Du centre de détention de Port Isabel, au Texas, Gabar Choli, un cinéaste kurde de 41 ans, partage son parcours traumatisant. Dans un témoignage poignant, il évoque les cris assourdissants, les coups et les périodes d’isolement qui ont marqué son expérience. Mais ce qui l’a profondément affecté, ce sont les épisodes d’alimentation forcée qui lui ont été infligés durant sa détention.
EN BREF
- Gabar Choli a subi des épisodes d’alimentation forcée pendant sa détention.
- Arrêté en février 2025, il avait demandé l’asile aux États-Unis.
- Il dénonce le traitement des demandeurs d’asile dans les centres de détention.
Après avoir entamé une grève de la faim durant dix-neuf jours, il raconte avoir été immobilisé par plusieurs gardes, qui ont introduit une sonde par son nez jusqu’à son estomac. « C’était une douleur que je n’avais jamais ressentie de ma vie, raconte-t-il. Ça brûlait tout le long de mon estomac. » Il précise que jusqu’à deux litres de liquide pouvaient lui être administrés en une vingtaine de minutes, parfois deux fois par jour, ce qui a exacerbé son état physique et émotionnel.
Gabar Choli a été arrêté lors d’un rendez-vous avec l’ICE, la police de l’immigration américaine, après avoir demandé l’asile. En 2022, il avait quitté le Canada, craignant pour sa vie suite à des menaces reçues en raison de ses films engagés. Lors de son placement dans un centre de détention en Californie, il a refusé de signer un document autorisant son expulsion vers l’Iran, qu’il considérait comme une menace sérieuse pour sa sécurité.

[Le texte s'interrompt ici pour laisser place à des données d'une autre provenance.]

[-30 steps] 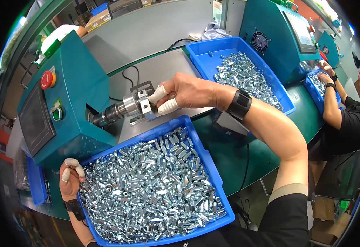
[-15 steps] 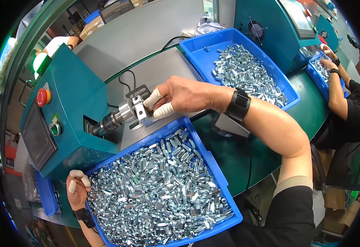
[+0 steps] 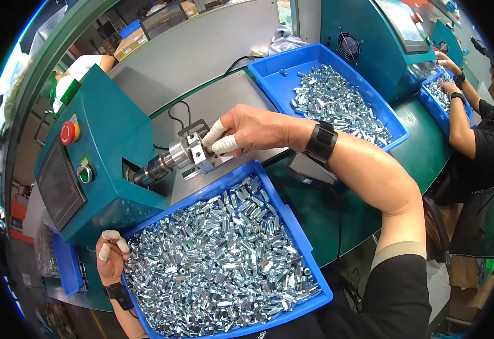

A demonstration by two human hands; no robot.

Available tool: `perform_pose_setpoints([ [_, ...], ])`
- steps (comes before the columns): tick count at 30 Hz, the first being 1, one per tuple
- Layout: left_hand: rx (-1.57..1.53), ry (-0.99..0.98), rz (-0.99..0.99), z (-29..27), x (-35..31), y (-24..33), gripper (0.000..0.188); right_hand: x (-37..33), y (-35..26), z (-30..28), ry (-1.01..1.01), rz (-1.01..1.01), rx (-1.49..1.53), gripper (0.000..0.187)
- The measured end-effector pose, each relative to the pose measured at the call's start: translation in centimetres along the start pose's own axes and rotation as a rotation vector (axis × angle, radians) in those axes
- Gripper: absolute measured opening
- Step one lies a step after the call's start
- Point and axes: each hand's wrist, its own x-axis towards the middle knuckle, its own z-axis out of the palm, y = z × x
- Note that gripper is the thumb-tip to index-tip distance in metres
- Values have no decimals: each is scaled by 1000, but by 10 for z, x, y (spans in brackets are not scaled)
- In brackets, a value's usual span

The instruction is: The person picks up a metal component from a blue bin, places it into the machine's fixture, and then removes it and places it into a separate blue bin after the machine cycles.

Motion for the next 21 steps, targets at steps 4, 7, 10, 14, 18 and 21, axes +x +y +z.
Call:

Après plusieurs semaines de grève de la faim, il a été transféré au Texas, où il a été soumis à des traitements autorisés par des décisions judiciaires. Aux États-Unis, l’alimentation forcée peut être ordonnée lorsqu’un détenu est en danger de mort ou risque de subir des séquelles irréversibles. Cette pratique est vivement critiquée par de nombreuses organisations de défense des droits humains et des associations médicales.
Le 6 janvier dernier, Gabar Choli a été expulsé vers le Canada. Aujourd’hui, il souffre de complications physiques liées aux conditions de détention qu’il a subies. Dans son témoignage, il souhaite sensibiliser sur le sort des demandeurs d’asile en détention, affirmant que « aucun humain ne mérite d’être forcé comme ça ». Son récit met en lumière les défis et les souffrances endurées par ceux qui cherchent refuge, souvent au péril de leur intégrité physique et mentale.
En dénonçant ces pratiques, Gabar Choli appelle à une réflexion sur le traitement des demandeurs d’asile et sur les conditions de vie dans les centres de détention américains. Son histoire, bien que personnelle, soulève des questions cruciales sur les droits humains et la dignité des personnes en quête de sécurité.